Loi sur le médicament
Le vaste débat lancé en 2011 en France sur le médicament, au décours des révélations sur le désastre Mediator°, a laissé espérer de nombreux changements. Mais la loi finalement votée, malgré certaines avancées, s’avère en net retrait par rapport à diverses recommandations officielles, et ne vise pas assez l’intérêt premier des patients.
Le désastre Mediator° a été l’occasion d’un vaste débat en France en 2011 sur le médicament. Les missions de l’Inspection générale des affaires sociales (IGAS), du Sénat, de l’Assemblée nationale, la mission auprès du président de la République, les Assises du médicament, etc., ont montré que la France était en attente de changements très importants dans les règles et les pratiques relatives au médicament. Et que l’Europe a grand besoin aussi du même vaste changement.
Le projet de loi du gouvernement n’a retenu qu’une faible part des recommandations faites par les différentes instances citées plus haut, et s’est concentré quasi exclusivement sur l’agence du médicament et ses relations avec les firmes. Une partie de la loi se borne à faire remonter au niveau législatif des règles déjà inscrites au niveau réglementaire ou à transposer des mesures issues de la directive européenne sur la pharmacovigilance.
On y trouve quelques avancées en termes de transparence et de gestion des liens d’intérêts, de transparence des processus d’expertise et de décision, d’encadrement des dispositifs médicaux et d’études post- autorisation de mise sur le marché (AMM). Mais pratiquement pas d’avancée sur la comparaison des médicaments avec les traitements de référence notamment avant AMM, rien sur le financement public d’une recherche clinique permettant un fort développement d’une expertise indépendante, rien sur la formation des soignants en pharmacovigilance et en pharmacologie clinique, etc.
En seconde lecture au Parlement, les députés ont beaucoup affaibli le texte voté par les sénateurs et notamment supprimé les mesures qui auraient mieux permis aux victimes de médicaments d’être reconnues et prises en charge : présomption de responsabilité, actions de groupe. Le texte voté par les députés en seconde lecture est en recul même par rapport au texte qu’ils avaient voté en première lecture. C’est le cas par exemple de l’article prévoyant une comparaison des médicaments pour pouvoir être remboursés, qui est devenu très flou.
Avec des milliers de morts dus aux médicaments chaque année, et bien plus encore de victimes d’effets indésirables graves, avec une consommation de médicaments parmi les plus élevées du monde, la France a bien un problème avec le médicament, très largement au-delà du désastre Mediator°. Ce problème ne sera pas résolu par la nouvelle loi française sur le médicament.
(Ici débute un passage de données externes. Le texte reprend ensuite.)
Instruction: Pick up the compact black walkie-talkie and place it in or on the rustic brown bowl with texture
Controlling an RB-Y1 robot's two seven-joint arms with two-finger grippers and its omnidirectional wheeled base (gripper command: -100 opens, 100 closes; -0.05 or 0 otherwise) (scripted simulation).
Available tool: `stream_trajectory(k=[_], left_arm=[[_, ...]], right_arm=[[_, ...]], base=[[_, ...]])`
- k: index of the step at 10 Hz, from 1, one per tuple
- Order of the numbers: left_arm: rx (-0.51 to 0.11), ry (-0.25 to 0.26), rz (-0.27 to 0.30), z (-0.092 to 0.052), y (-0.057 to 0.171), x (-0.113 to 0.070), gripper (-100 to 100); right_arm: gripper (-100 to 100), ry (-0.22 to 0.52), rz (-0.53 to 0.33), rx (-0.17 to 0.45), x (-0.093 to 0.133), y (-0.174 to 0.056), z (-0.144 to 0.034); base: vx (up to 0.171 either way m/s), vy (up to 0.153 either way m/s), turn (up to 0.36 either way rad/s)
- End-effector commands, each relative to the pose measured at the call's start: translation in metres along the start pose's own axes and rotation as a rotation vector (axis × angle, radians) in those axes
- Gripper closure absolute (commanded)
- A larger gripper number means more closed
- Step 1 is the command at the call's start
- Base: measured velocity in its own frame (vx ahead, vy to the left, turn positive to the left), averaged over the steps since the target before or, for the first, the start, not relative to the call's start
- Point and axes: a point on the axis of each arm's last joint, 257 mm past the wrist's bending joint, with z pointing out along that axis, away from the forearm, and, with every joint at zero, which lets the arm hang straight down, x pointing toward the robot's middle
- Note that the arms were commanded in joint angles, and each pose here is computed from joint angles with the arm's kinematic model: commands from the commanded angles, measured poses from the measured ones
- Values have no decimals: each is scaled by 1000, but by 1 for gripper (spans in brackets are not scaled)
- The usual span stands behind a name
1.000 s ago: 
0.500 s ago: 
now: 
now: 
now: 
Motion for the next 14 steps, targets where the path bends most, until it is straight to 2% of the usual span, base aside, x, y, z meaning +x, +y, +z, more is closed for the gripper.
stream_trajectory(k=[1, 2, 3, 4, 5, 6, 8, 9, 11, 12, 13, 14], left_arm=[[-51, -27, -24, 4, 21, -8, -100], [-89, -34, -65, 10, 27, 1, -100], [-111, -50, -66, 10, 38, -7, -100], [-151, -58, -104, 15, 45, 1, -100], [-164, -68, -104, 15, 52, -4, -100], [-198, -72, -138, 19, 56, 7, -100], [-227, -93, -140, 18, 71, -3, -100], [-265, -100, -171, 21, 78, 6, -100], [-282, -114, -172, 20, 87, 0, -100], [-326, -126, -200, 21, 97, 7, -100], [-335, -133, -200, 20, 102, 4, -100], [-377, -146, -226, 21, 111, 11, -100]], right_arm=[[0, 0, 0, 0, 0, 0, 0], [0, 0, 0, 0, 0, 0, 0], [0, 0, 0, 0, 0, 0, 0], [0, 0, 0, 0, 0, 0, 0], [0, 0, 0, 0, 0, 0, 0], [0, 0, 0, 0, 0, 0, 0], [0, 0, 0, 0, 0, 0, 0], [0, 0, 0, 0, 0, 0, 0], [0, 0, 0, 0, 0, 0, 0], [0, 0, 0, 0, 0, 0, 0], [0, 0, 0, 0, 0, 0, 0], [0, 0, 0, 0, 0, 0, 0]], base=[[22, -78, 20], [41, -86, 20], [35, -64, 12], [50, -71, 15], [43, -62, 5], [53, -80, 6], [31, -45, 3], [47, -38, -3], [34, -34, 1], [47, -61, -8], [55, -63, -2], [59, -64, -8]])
Il reste beaucoup à faire. Les débats ouverts en 2011 en France sur le médicament montrent que d’autres avancées nécessaires sont à portée de main, en mettant au cœur des préoccupations la recherche de progrès et de protection pour les patients.
En pratique, beaucoup dépendra de la détermination de l’agence du médicament et de son encadrement à tenir le cap à long terme. Beaucoup tiendra aussi au comportement des soignants et des patients face aux médicaments. Pour tous, Prescrire poursuivra son action d’information et de formation indépendante de référence, au service avant tout de l’intérêt des patients.